--- EXERCISE MATERIALS ---

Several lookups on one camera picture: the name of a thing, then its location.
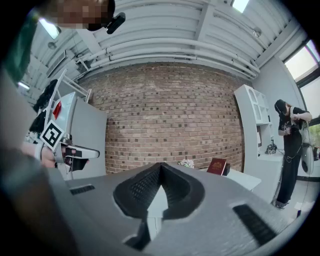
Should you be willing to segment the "black hanging garment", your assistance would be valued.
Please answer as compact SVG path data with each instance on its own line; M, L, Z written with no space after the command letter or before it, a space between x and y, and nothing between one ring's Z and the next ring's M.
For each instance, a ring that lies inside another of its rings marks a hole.
M46 118L47 111L42 111L33 121L31 124L29 131L31 133L38 133L41 134L44 130L45 126L45 118Z
M50 81L48 86L45 87L43 93L39 96L35 105L33 106L33 109L35 112L38 113L38 111L40 109L42 110L48 106L48 103L53 95L53 92L55 90L55 86L56 86L57 82L58 82L58 80L54 79L54 80Z

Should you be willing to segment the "rectangular ceiling light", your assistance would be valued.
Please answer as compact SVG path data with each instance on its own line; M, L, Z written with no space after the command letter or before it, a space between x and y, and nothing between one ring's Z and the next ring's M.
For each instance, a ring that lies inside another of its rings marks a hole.
M57 25L48 22L44 18L40 18L39 22L53 40L55 40L61 33L61 29Z
M243 13L244 10L246 9L248 3L250 0L232 0L231 1L231 6L239 11L240 13Z

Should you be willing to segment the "white shelf unit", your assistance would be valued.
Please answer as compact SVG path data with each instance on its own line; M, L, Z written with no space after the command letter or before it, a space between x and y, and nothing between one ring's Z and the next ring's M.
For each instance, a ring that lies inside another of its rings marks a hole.
M253 193L267 203L276 197L280 185L283 155L267 147L274 143L274 127L266 96L248 85L234 91L244 134L246 175L260 179Z

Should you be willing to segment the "person's green shirt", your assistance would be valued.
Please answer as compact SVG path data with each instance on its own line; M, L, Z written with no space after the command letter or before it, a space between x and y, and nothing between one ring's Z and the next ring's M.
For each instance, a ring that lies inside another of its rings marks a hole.
M38 20L38 13L35 10L31 10L4 58L3 66L14 83L22 80L30 63L32 42L38 26Z

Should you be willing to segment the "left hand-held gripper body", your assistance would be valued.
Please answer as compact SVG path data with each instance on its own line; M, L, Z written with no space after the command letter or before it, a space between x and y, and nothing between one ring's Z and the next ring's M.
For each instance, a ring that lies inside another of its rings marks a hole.
M53 120L50 120L44 127L40 139L53 152L57 163L65 163L67 147L72 144L71 134L66 133Z

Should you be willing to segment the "white rounded device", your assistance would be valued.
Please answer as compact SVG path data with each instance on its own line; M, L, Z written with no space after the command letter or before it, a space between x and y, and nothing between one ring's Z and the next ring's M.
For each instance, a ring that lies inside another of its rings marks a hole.
M311 175L314 170L314 154L312 146L308 143L302 144L301 165L307 175Z

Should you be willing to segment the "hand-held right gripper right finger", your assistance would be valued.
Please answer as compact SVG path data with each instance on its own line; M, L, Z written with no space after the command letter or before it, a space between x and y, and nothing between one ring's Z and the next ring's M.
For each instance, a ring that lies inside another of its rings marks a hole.
M164 168L195 184L171 182L177 192L194 192L191 213L163 218L159 233L143 248L147 256L271 256L298 230L280 210L235 181L176 164Z

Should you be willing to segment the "white ceiling pipe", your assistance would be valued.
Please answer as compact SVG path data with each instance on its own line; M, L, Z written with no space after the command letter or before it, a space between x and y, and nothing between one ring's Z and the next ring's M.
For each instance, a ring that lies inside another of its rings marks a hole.
M181 61L199 61L204 65L217 65L230 69L249 79L256 78L260 69L249 61L223 47L193 39L175 37L152 37L130 40L108 46L101 51L87 54L82 61L104 56L91 65L91 69L108 64L133 60L166 58Z

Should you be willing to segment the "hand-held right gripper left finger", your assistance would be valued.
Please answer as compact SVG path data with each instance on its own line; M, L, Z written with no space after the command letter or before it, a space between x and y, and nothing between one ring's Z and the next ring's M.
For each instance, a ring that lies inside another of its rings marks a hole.
M114 199L116 187L152 167L62 182L63 215L77 256L162 256L162 244L147 241L146 218L126 215Z

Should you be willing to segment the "large window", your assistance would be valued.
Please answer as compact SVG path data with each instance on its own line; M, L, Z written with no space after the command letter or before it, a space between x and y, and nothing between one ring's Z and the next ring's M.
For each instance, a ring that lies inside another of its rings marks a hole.
M309 123L311 143L320 149L320 54L314 42L307 39L283 62L300 91L304 106L312 115Z

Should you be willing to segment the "small red flag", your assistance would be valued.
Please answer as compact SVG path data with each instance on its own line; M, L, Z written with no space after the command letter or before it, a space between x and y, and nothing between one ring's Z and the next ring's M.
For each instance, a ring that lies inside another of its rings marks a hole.
M55 105L55 107L54 107L54 109L53 109L53 111L52 111L52 115L53 115L53 117L54 117L55 120L58 118L58 116L59 116L59 114L60 114L60 112L61 112L61 108L62 108L62 102L59 101L59 102Z

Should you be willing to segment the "dark red book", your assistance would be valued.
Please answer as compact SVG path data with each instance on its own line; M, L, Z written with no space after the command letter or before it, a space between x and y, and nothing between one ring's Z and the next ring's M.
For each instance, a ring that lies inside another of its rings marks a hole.
M222 176L225 171L226 165L227 165L226 159L213 158L206 172Z

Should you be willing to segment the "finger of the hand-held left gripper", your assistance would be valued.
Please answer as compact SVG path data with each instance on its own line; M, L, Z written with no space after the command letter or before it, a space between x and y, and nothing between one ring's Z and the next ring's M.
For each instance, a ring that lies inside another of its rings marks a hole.
M74 172L83 170L88 161L89 160L87 158L71 158L70 171Z
M67 145L65 147L65 156L75 159L96 159L100 156L100 152L82 146Z

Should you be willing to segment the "white coat rack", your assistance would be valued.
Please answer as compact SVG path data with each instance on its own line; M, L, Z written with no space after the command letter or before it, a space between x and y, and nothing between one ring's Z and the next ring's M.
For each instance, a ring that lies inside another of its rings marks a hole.
M89 104L89 98L91 96L91 90L86 90L80 87L76 82L71 80L69 77L66 76L67 69L65 69L60 77L57 79L56 86L54 88L52 97L50 98L47 106L39 111L39 114L43 111L46 111L46 116L45 116L45 122L44 122L44 127L48 124L50 120L53 120L53 109L56 106L56 104L60 101L60 99L68 95L70 93L75 92L77 97L83 99L86 103ZM38 139L37 142L41 143L40 139L41 133L38 134Z

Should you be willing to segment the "white cabinet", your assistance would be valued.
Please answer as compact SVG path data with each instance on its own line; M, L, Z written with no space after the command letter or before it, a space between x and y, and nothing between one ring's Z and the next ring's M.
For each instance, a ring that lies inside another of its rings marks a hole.
M58 164L64 180L85 179L106 175L105 143L107 114L86 103L75 92L60 98L61 110L54 122L72 136L76 146L100 152L98 158L90 159L82 170L69 172L70 167Z

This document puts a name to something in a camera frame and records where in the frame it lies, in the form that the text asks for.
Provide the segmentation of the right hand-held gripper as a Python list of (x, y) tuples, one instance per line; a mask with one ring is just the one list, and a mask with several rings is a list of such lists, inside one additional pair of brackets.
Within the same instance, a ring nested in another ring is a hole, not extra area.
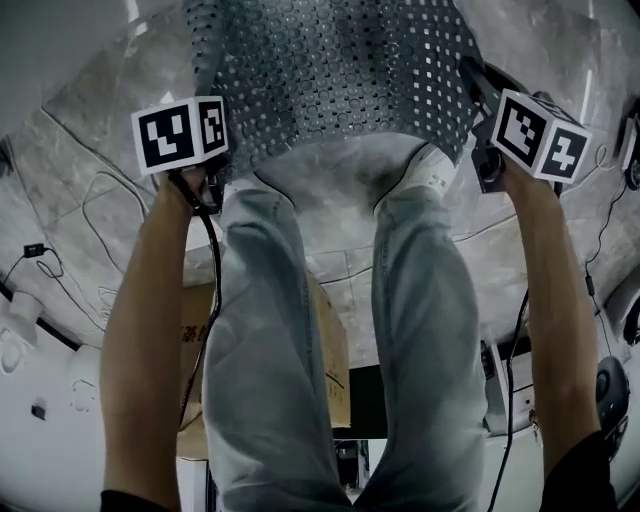
[(480, 190), (503, 190), (500, 176), (510, 158), (535, 179), (575, 182), (586, 156), (586, 129), (542, 91), (524, 86), (493, 65), (462, 59), (462, 82), (479, 117), (471, 133), (471, 152)]

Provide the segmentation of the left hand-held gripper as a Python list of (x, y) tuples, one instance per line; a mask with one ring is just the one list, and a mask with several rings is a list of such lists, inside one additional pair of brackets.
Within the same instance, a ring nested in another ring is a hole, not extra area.
[(131, 115), (140, 174), (206, 169), (207, 210), (222, 208), (220, 174), (229, 162), (229, 136), (225, 107), (220, 96), (195, 96), (161, 104)]

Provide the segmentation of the grey perforated bath mat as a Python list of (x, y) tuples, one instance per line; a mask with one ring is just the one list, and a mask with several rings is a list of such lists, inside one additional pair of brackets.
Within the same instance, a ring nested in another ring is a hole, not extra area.
[(183, 0), (199, 91), (225, 104), (227, 174), (328, 139), (392, 132), (458, 159), (479, 50), (454, 0)]

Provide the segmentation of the person's right forearm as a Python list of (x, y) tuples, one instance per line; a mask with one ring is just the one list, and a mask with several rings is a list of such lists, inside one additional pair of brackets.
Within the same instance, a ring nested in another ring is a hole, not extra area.
[(518, 219), (529, 286), (529, 337), (536, 414), (550, 474), (600, 428), (597, 338), (559, 199), (519, 167), (502, 176)]

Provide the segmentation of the person's left forearm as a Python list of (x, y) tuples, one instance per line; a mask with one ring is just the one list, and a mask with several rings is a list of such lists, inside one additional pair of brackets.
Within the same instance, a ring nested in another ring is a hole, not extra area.
[(180, 334), (193, 209), (168, 179), (134, 246), (104, 334), (101, 512), (179, 512)]

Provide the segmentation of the person's white shoe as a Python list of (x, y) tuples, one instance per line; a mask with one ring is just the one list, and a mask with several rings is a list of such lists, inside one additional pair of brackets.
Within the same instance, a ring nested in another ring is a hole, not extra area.
[(443, 199), (458, 173), (453, 161), (432, 143), (420, 147), (410, 158), (401, 177), (374, 205), (374, 215), (383, 202), (399, 193), (415, 187), (426, 188), (438, 199)]

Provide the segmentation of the person's left leg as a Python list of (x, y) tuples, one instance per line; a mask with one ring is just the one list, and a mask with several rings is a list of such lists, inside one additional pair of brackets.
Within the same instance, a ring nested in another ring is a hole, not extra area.
[(203, 416), (225, 512), (340, 512), (325, 372), (291, 202), (233, 192), (221, 224), (222, 308), (207, 343)]

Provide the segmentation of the person's leg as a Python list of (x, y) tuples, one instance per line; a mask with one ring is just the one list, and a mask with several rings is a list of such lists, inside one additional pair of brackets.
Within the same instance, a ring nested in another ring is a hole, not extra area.
[(372, 313), (387, 443), (357, 507), (477, 512), (486, 401), (476, 294), (430, 189), (380, 204)]
[(225, 512), (340, 512), (325, 372), (291, 202), (233, 192), (221, 224), (222, 308), (207, 343), (203, 416)]

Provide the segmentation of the person's right leg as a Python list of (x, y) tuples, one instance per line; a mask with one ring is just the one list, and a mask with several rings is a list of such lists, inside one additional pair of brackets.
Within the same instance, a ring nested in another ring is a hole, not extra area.
[(477, 512), (486, 401), (476, 294), (430, 189), (380, 204), (372, 313), (387, 443), (357, 507)]

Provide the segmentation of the large taped cardboard box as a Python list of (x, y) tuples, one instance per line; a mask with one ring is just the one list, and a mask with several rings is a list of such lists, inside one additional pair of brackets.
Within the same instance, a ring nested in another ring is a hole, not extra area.
[[(322, 346), (331, 426), (350, 427), (351, 400), (346, 330), (317, 280), (309, 276), (308, 284)], [(211, 283), (189, 286), (182, 290), (180, 369), (182, 400), (186, 402), (187, 407), (179, 430), (181, 438), (203, 426), (202, 374), (194, 373), (193, 369), (203, 347), (213, 293), (214, 285)]]

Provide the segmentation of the black round device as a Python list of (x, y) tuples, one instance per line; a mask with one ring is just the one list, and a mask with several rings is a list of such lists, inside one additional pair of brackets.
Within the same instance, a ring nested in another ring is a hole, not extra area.
[(596, 407), (605, 438), (611, 438), (627, 417), (629, 381), (620, 360), (614, 356), (602, 359), (597, 368)]

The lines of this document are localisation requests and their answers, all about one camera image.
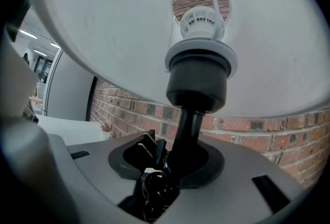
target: fluorescent light
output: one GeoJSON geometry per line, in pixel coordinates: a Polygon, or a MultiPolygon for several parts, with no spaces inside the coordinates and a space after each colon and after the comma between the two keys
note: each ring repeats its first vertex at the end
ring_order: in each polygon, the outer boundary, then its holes
{"type": "Polygon", "coordinates": [[[39,54],[41,54],[41,55],[43,55],[43,56],[45,56],[45,57],[47,57],[47,54],[44,54],[44,53],[39,52],[39,51],[37,51],[37,50],[35,50],[35,52],[36,52],[36,53],[39,53],[39,54]]]}
{"type": "Polygon", "coordinates": [[[32,34],[26,32],[26,31],[23,31],[23,30],[21,30],[21,29],[20,29],[20,32],[23,33],[23,34],[25,34],[25,35],[27,35],[27,36],[30,36],[30,37],[32,37],[32,38],[34,38],[34,39],[37,38],[35,35],[32,35],[32,34]]]}
{"type": "Polygon", "coordinates": [[[58,48],[58,49],[61,48],[59,45],[56,45],[55,43],[52,43],[52,42],[51,42],[51,46],[54,46],[54,47],[56,47],[56,48],[58,48]]]}

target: white lampshade
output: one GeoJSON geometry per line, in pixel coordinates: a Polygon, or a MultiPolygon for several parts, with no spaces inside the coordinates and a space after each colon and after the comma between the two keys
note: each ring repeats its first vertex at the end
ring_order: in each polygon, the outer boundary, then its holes
{"type": "MultiPolygon", "coordinates": [[[[172,0],[31,0],[76,62],[144,98],[169,104],[164,69],[182,39],[172,0]]],[[[330,101],[330,34],[315,0],[229,0],[222,41],[238,57],[218,114],[288,116],[330,101]]]]}

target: lamp
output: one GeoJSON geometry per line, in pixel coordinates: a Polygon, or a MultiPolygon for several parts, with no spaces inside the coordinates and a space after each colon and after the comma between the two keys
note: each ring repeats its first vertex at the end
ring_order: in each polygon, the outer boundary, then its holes
{"type": "Polygon", "coordinates": [[[297,183],[259,154],[197,140],[205,113],[270,118],[329,102],[329,28],[314,0],[230,0],[226,23],[216,19],[217,8],[204,7],[188,10],[179,23],[172,0],[31,1],[56,42],[80,65],[128,91],[183,109],[169,154],[154,131],[68,148],[89,153],[75,162],[62,143],[51,140],[57,161],[52,166],[61,172],[80,218],[257,222],[297,197],[297,183]],[[212,20],[205,12],[214,12],[212,20]],[[200,24],[204,18],[209,24],[200,24]],[[77,167],[83,176],[71,174],[77,167]],[[146,167],[161,173],[143,180],[146,167]],[[104,208],[96,212],[77,195],[104,201],[99,193],[125,213],[109,201],[111,214],[104,208]]]}

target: black rectangular cutout
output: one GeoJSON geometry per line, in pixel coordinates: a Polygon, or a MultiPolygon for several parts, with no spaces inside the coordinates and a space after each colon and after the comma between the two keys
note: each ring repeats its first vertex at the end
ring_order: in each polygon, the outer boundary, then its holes
{"type": "Polygon", "coordinates": [[[263,198],[266,200],[268,206],[276,213],[290,203],[289,199],[277,188],[273,181],[267,176],[252,178],[263,198]]]}
{"type": "Polygon", "coordinates": [[[72,159],[78,159],[84,156],[90,155],[90,153],[88,151],[81,151],[81,152],[75,152],[75,153],[71,153],[71,157],[72,159]]]}

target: person
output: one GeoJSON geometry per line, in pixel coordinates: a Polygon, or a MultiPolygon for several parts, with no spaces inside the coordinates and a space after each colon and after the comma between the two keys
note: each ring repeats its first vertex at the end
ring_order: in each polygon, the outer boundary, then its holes
{"type": "Polygon", "coordinates": [[[24,53],[23,59],[26,61],[27,65],[30,65],[30,61],[28,59],[27,53],[24,53]]]}

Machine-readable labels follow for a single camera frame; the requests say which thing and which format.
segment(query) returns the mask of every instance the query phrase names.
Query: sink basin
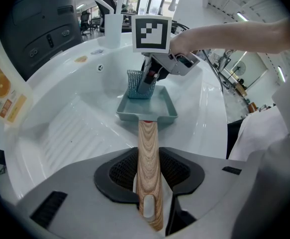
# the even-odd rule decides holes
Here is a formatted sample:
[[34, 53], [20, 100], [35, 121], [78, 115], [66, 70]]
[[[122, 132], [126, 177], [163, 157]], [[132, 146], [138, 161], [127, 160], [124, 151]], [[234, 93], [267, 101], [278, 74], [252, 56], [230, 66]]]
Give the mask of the sink basin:
[[[9, 128], [5, 148], [17, 197], [73, 162], [137, 146], [138, 123], [121, 121], [116, 110], [127, 88], [127, 70], [140, 70], [131, 34], [121, 47], [87, 41], [51, 59], [28, 83], [34, 104], [19, 131]], [[87, 59], [76, 59], [87, 56]], [[217, 78], [204, 61], [186, 76], [169, 75], [167, 88], [177, 110], [173, 124], [159, 124], [159, 146], [225, 158], [226, 112]]]

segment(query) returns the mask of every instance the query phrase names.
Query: ceiling light
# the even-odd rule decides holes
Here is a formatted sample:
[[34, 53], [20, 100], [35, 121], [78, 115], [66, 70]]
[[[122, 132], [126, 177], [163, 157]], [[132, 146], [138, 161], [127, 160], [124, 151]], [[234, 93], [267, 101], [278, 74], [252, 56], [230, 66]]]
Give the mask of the ceiling light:
[[244, 21], [249, 21], [245, 16], [243, 16], [240, 12], [237, 13], [238, 16], [243, 19]]
[[281, 69], [281, 67], [280, 67], [280, 66], [278, 66], [278, 69], [279, 69], [279, 71], [280, 71], [280, 74], [281, 74], [281, 76], [282, 76], [282, 79], [283, 79], [283, 81], [285, 82], [285, 78], [284, 78], [284, 75], [283, 75], [283, 72], [282, 72], [282, 69]]

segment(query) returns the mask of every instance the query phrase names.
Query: pan handle
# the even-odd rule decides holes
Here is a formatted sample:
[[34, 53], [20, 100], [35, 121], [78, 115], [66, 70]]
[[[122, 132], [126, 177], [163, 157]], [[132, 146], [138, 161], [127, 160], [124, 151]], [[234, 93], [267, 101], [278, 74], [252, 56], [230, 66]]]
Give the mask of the pan handle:
[[148, 222], [153, 229], [159, 231], [163, 228], [164, 221], [157, 122], [140, 120], [138, 128], [136, 193], [139, 196], [139, 212], [143, 216], [144, 198], [146, 195], [152, 195], [155, 200], [155, 212]]

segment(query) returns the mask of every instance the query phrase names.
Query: white cloth
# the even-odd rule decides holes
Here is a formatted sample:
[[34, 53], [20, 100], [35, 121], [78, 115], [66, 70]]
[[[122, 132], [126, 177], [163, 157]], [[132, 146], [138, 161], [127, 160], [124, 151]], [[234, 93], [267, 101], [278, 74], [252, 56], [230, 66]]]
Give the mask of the white cloth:
[[242, 122], [229, 159], [246, 161], [256, 150], [266, 150], [288, 134], [277, 106], [248, 115]]

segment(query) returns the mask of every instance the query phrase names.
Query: teal brush
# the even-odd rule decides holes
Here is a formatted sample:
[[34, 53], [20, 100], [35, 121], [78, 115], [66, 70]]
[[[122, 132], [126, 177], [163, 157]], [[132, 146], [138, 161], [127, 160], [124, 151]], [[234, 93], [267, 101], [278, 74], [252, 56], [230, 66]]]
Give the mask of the teal brush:
[[128, 75], [128, 97], [133, 99], [150, 99], [154, 93], [156, 80], [144, 93], [138, 92], [139, 83], [142, 80], [144, 72], [137, 70], [127, 70]]

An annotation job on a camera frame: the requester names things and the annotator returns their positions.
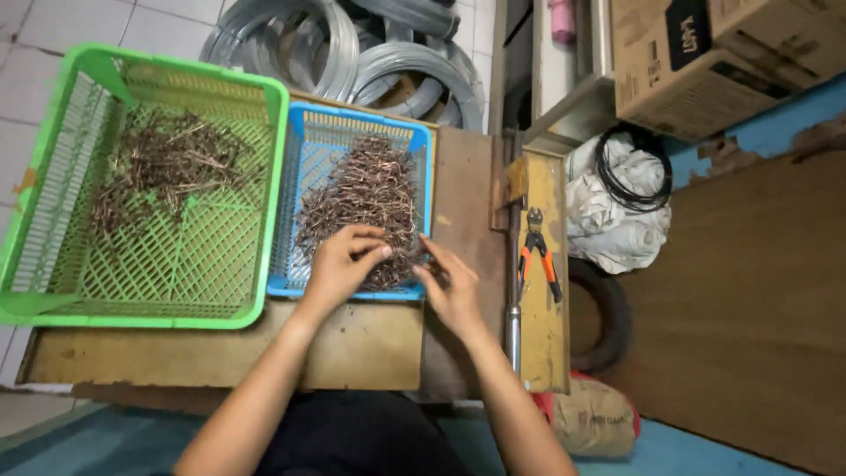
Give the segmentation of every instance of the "person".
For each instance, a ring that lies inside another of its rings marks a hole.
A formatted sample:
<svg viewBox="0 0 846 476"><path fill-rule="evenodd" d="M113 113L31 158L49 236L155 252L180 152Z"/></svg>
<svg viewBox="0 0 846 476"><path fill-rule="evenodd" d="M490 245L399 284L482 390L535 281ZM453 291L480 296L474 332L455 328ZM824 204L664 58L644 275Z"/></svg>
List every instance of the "person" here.
<svg viewBox="0 0 846 476"><path fill-rule="evenodd" d="M438 427L402 394L294 393L321 323L391 255L384 236L378 228L347 225L318 247L297 307L185 449L173 473L469 473ZM436 272L428 265L413 271L431 307L470 355L504 467L521 476L577 474L482 320L479 277L446 248L423 235L420 239L439 266Z"/></svg>

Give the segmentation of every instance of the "hand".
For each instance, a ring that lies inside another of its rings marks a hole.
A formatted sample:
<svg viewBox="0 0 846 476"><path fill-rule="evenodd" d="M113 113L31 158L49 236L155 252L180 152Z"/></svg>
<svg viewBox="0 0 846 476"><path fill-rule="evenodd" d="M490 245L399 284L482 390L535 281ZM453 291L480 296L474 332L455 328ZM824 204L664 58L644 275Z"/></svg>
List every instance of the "hand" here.
<svg viewBox="0 0 846 476"><path fill-rule="evenodd" d="M420 235L420 240L437 266L414 266L412 271L426 288L429 304L438 317L464 342L480 330L487 330L479 312L479 275L448 249L424 235Z"/></svg>
<svg viewBox="0 0 846 476"><path fill-rule="evenodd" d="M374 226L348 224L323 241L311 260L311 277L300 305L326 318L349 299L371 269L391 256L391 247L381 240L384 235L385 230ZM367 254L353 259L364 252Z"/></svg>

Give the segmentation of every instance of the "left hand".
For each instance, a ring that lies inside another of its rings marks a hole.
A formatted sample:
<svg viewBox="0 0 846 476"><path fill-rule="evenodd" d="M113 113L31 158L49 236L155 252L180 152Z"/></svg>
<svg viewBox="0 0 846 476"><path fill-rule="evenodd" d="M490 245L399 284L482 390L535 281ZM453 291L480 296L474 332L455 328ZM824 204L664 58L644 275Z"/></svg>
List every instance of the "left hand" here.
<svg viewBox="0 0 846 476"><path fill-rule="evenodd" d="M300 301L316 311L321 319L349 299L374 266L391 256L391 247L382 237L385 230L363 224L348 224L323 241L311 261L311 277ZM352 255L360 255L354 260Z"/></svg>

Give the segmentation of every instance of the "green plastic basket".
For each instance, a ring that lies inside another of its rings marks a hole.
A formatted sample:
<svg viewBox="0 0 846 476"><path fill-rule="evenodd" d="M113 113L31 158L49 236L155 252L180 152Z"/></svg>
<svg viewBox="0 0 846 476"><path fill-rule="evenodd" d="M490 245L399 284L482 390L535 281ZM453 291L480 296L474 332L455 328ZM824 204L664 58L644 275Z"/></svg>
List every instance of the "green plastic basket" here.
<svg viewBox="0 0 846 476"><path fill-rule="evenodd" d="M276 80L88 43L70 50L0 253L0 324L239 329L261 314L288 91ZM197 113L251 145L261 182L188 200L100 246L89 226L121 132ZM133 124L127 124L134 117Z"/></svg>

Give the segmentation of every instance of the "pink bottle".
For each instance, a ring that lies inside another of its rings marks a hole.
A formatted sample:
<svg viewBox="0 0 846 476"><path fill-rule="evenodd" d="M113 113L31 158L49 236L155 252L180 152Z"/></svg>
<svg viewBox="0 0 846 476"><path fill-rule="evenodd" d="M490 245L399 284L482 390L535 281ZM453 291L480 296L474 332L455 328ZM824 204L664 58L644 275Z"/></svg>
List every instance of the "pink bottle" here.
<svg viewBox="0 0 846 476"><path fill-rule="evenodd" d="M562 45L575 42L576 22L573 0L548 0L552 16L552 40Z"/></svg>

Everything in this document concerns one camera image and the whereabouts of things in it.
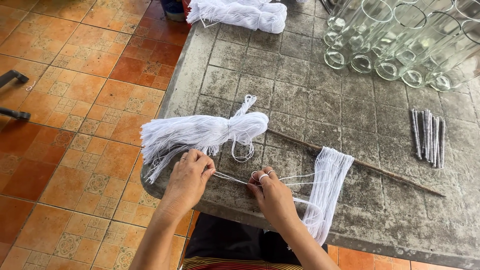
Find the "wooden stick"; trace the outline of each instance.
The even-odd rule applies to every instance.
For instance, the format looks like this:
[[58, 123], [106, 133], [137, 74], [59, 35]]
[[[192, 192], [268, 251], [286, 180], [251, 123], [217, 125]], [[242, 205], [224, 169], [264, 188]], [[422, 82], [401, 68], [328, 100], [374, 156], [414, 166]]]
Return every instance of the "wooden stick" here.
[[[280, 133], [280, 132], [271, 130], [271, 129], [269, 129], [269, 128], [267, 129], [267, 131], [270, 132], [270, 133], [272, 133], [272, 134], [275, 134], [275, 135], [277, 135], [277, 136], [280, 136], [280, 137], [282, 137], [282, 138], [284, 138], [284, 139], [287, 139], [287, 140], [290, 140], [290, 141], [292, 141], [292, 142], [298, 143], [298, 144], [300, 144], [300, 145], [303, 145], [303, 146], [312, 148], [312, 149], [314, 149], [314, 150], [317, 150], [317, 151], [322, 150], [322, 148], [321, 148], [320, 146], [316, 146], [316, 145], [313, 145], [313, 144], [309, 144], [309, 143], [307, 143], [307, 142], [303, 142], [303, 141], [297, 140], [297, 139], [295, 139], [295, 138], [293, 138], [293, 137], [290, 137], [290, 136], [285, 135], [285, 134], [282, 134], [282, 133]], [[402, 182], [405, 182], [405, 183], [414, 185], [414, 186], [416, 186], [417, 188], [423, 189], [423, 190], [425, 190], [425, 191], [428, 191], [428, 192], [430, 192], [430, 193], [432, 193], [432, 194], [435, 194], [435, 195], [438, 195], [438, 196], [440, 196], [440, 197], [446, 197], [446, 196], [443, 195], [442, 193], [436, 192], [436, 191], [434, 191], [434, 190], [432, 190], [432, 189], [430, 189], [430, 188], [428, 188], [428, 187], [426, 187], [426, 186], [424, 186], [424, 185], [422, 185], [422, 184], [418, 184], [418, 183], [416, 183], [416, 182], [414, 182], [414, 181], [412, 181], [412, 180], [410, 180], [410, 179], [407, 179], [407, 178], [405, 178], [405, 177], [403, 177], [403, 176], [401, 176], [401, 175], [395, 174], [395, 173], [393, 173], [393, 172], [389, 172], [389, 171], [386, 171], [386, 170], [377, 168], [377, 167], [375, 167], [375, 166], [373, 166], [373, 165], [370, 165], [370, 164], [365, 163], [365, 162], [363, 162], [363, 161], [360, 161], [360, 160], [358, 160], [358, 159], [354, 159], [353, 163], [354, 163], [354, 164], [357, 164], [357, 165], [360, 165], [360, 166], [363, 166], [363, 167], [365, 167], [365, 168], [368, 168], [368, 169], [370, 169], [370, 170], [373, 170], [373, 171], [376, 171], [376, 172], [385, 174], [385, 175], [387, 175], [387, 176], [390, 176], [390, 177], [395, 178], [395, 179], [397, 179], [397, 180], [400, 180], [400, 181], [402, 181]]]

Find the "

---

ACTION ITEM. Where a line above holds the string "things", copy that line.

ANSWER TO THE PROBLEM.
An annotation job on a camera frame: the requester names things and the annotator returns their positions.
Everything in this document concerns one camera image and the whereabouts of things in it.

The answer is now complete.